Chase points to legislative wins, addresses concerns about guns and taxes during Saturday town hall

State Sen. Maralyn Chase speaks to 32nd District constituents Saturday.

Just two days after the end of the 2018 legislative session, State Sen. Maralyn Chase came face-to-face with mostly supportive 32nd District constituents in a town hall meeting Saturday morning at the Edmonds Senior Center.

“This is the most wonderful session I’ve had in my 16 years,” said Chase, pointing in particular to several measures that passed the Democratic-controlled Legislature this year. Among them: a law mandating equal pay for women, a measure to ensure that the current GED exam focuses on mastery of high school subjects rather than serving as a college prep test, and a bill to change the state law related to criminally charging police officers who may have wrongfully killed someone.

While the group of about 50 attendees applauded many of the accomplishments that Chase cited during the lawmakers’ 60-day session, there were also concerns. For starters, some wondered — with the Legislature in Democrats’ hands — why more gun-related measures weren’t approved, especially given the recent school shooting in Parkland, Fla.

Chase pointed out Washington lawmakers were able to pass bills tat ban trigger devices known as bump stocks and to keep firearms out of the hands of convicted domestic abusers. But she added that Democrats from rural areas are less likely to support gun control legislation, which makes it harder to pass such laws with such a slim majority.

“We have to elect people who will vote for a gun-control bill,” Chase said. “We are one vote short in the House. You can’t pass a bill if you don’t have the votes.”

“I think we need to be very clear that we support the Second Amendment,” Chase added. “People have the right in this country to own a gun. They don’t have a right to be irresponsible with it.”

Chase pulled no punches when it came to discussing the furor created by the bill, which she supported, that would have exempted state lawmakers from Washington’s Public Records Act for information created prior to July 1 of this year.

SB 6617 was the legislators’ response to a ruling earlier this year by Thurston County Superior Court Judge Chris Lanese on a lawsuit brought by media organizations that such records should be made public.

After lawmakers passed SB 6617 without a hearing, news organizations statewide publicly decried the lack of public process for the bill. Many newspapers even published front-page editorials — a move that Chase called both “political” and “unconscionable.”

“I think that the press did a disservice to the citizens by not explaining what was in that bill,” Chase said.

While Chase admitted that lawmakers “didn’t get it right on the process,” she added that they were primarily concerned about protecting the privacy of constituents’ communication related to sensitive matters.

“People do not want to see their personal business on the newspaper above the fold,” she said.

After receiving about 19,000 phone calls, emails and letters — most urging him to veto the measure — Gov. Jay Inslee did veto it, with the support of lawmakers who agreed to work together on a new bill for the next legislative session.

“Cut us a little slack,” Chase said. “We are not evil people down there. We are not trying to hide anything. We are trying to solve problems.”
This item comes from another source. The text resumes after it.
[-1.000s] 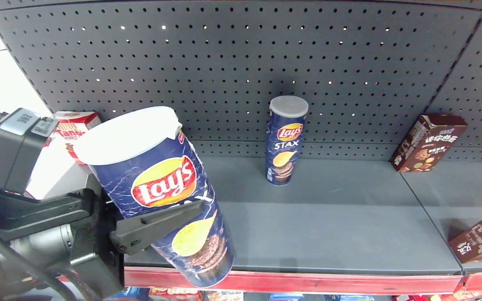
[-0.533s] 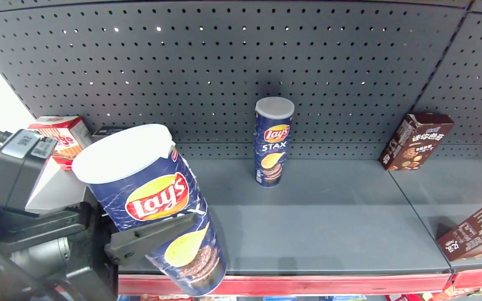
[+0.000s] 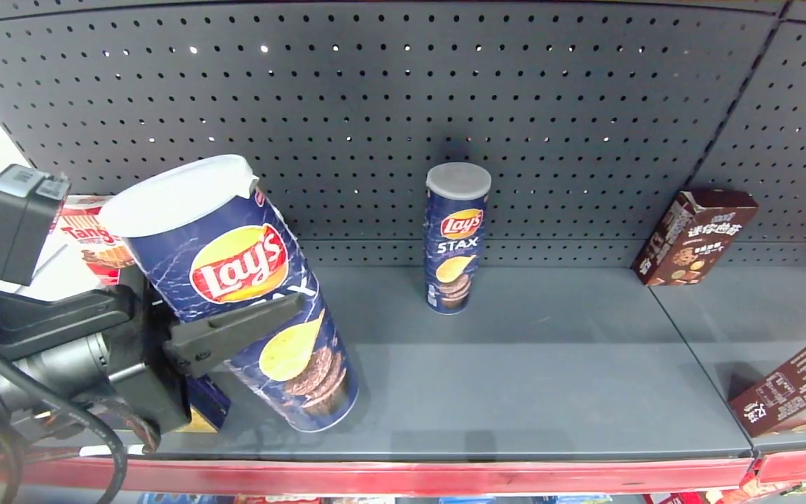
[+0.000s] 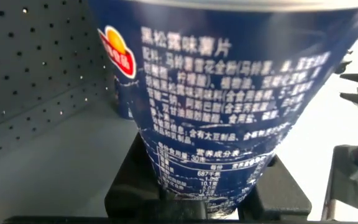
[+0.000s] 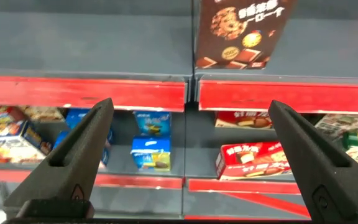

Another concern raised by some attendees was the increase in property taxes and the effect that is having on senior citizens in particular.

While the Legislature did pass a supplemental operating budget package that cuts statewide property taxes by $391 million, or 30 cents per $1,000 assessed value, next year, Chase recognized that the relief isn’t much.

“We have raised the property taxes to a point where I believe it is unconscionable,” she said. “The reason we go after property taxes (for funding) is because we have the most regressive tax system in U.S.”

Under the state’s current tax system, “Our poor people pay 17 percent of their income and our rich people pay 2 percent,” the senator said. “That’s not fair.”

Chase said that’s why she supports other ways to generate income — in particular, she favors removing current exemptions of certain types of intangible property, such as stocks and bonds, from property tax rolls. You can read more on Chase’s proposals here.

Among the other issues that Chase addressed on Saturday:

  • While the state legislature was unable to pass a carbon tax measure, a citizens initiative addressing that issue “should be hitting the streets soon,” Chase said.
  • The senator said she favors single-payer health care and also supports citizens Initiative 1600 to create such a statewide system. “I think it’s really important,” she said.
  • Addressing a question from a constituent, Chase said she supports eliminating the state’s Fish and Wildlife Commission because it is prioritizing recreational fisheries over commercial fisheries and is “out of control.”
  • Chase also addressed the legislature’s inability to pass a bill this session aimed at addressing skyrocketing car license tabs following the voter-approved expansion of Sound Transit. “I am really disgusted with the car tabs situation,” she said.
  • She said she also supports free tuition for both college and vocational training, adding it’s an investment that is “good for our community, good for our economy, good for our state.” Although there are those who say the state can’t afford it, “we spend money on some very strange things,” Chase said. “This is something we should be spending money on.”